Töns is divorced and has three children: two daughters and a son.

== Political career ==
Markus Töns has been a member of the SPD since 1987. Initially, he was active from 1988 to 1992 on the board of the “Jusos” Gelsenkirchen, where he served as deputy chairman from 1990 to 1992.

From 2018 to 2025, Töns has been the Chairman of the SPD sub-district of Gelsenkirchen, having been a member of its board since 2004. Previously, he was Chairman (2002 to 2008) and Deputy Chairman (2000 to 2002) of the SPD local branch in Gelsenkirchen-Altstadt.

In the 2017 federal election, Markus Töns was elected as a direct representative for the Gelsenkirchen constituency to the German Bundestag. He succeeded Joachim Poß, who had been a directly elected member for Gelsenkirchen for 37 years and did not run again. Four years later, he won the direct mandate for the Gelsenkirchen constituency again. In the 2025 federal election, Markus Töns received 31.38 percent of the first votes in his constituency and was able to defend his direct mandate. He is a full member of the Committee of European Union Affairs. Additionally, in May 2025, he was appointed as the European Policy Spokesperson of the SPD Parliamentary Group in the Bundestag.

In the Bundestag, he was the spokesperson for the “Netzwerk Berlin” group within the SPD Parliamentary Group from 2023 to 2025. Since 2023 he is the spokesperson for the SPD-Bundestag members from the Ruhr area. Additionally, as an avowed fan of FC Schalke 04 e.V., he is both a member of the club and the chairman of the Bundestag fan club of FC Schalke 04 e.V., known as the Kuppelknappen.

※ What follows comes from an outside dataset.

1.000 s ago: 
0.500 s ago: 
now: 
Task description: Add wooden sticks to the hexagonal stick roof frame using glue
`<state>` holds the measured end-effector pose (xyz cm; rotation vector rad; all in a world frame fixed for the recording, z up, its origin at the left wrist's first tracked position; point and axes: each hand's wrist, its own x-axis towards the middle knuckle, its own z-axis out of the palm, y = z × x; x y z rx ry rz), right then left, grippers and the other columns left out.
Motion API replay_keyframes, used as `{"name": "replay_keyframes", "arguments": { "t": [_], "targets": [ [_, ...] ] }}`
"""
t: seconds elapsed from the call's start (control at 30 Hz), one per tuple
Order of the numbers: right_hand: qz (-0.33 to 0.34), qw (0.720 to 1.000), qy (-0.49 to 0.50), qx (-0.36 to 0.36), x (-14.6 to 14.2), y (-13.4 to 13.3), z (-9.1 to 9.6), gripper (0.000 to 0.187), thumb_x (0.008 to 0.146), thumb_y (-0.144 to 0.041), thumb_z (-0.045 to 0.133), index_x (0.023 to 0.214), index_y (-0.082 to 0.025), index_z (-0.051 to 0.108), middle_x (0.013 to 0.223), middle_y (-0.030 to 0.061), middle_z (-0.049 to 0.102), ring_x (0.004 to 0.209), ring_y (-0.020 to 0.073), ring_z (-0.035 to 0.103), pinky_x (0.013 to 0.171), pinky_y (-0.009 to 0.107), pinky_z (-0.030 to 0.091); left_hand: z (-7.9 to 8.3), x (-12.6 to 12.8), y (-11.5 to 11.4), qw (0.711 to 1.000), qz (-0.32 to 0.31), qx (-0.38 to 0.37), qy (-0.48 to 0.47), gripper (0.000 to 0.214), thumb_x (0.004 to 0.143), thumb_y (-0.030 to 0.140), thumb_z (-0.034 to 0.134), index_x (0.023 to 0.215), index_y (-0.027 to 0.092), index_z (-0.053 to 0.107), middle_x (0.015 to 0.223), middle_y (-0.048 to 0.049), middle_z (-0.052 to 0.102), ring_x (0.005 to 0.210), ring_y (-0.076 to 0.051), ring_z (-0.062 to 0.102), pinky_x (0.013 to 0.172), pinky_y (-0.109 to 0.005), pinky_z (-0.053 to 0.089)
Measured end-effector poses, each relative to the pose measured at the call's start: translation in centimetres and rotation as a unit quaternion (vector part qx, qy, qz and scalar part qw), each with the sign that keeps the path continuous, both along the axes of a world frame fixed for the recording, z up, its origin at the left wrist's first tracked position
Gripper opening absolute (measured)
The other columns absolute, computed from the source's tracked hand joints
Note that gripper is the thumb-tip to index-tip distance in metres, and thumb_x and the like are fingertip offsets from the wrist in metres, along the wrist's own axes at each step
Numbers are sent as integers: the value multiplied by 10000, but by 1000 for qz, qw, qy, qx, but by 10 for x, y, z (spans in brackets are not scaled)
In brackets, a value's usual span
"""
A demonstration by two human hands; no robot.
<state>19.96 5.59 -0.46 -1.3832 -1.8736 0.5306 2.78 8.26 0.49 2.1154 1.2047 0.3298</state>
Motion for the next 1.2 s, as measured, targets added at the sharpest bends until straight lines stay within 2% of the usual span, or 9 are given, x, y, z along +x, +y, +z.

Before his mandate as a member of the Bundestag, Töns was a member of the state parliament of North Rhine-Westphalia for the Gelsenkirchen II constituency from June 2005 to May 2017. From 2012 to 2017, he represented North Rhine-Westphalia in the Committee of the Regions in Brussels, where he was the first Vice-President of the PES Group from 2015 until his departure.

== Memberships ==
Markus Töns is a member of the trade unions ver.di, IG Metall and IGBCE, the Association for the Promotion of Youth Work of the DGB, the Worker's Welfare Association (AWO), and the non-partisan Europa-Union Deutschland, which advocates for a federal Europe and the European unification process. Additionally, he volunteers with aktuelles forum e. V., the Heinz-Urban Foundation, and the SPD Economic Forum e. V.

As a member of the supervisory board, Markus Töns is active in the Diakonie Ruhr gemeinnützige GmbH and in the Diakoniewerk Gelsenkirchen und Wattenscheid GmbH.

In the German Bundestag, Markus Töns is a member of the cross-party Parliamentary Group of the Europa-Union Deutschland, which advocates for a federal Europe and the European unification process.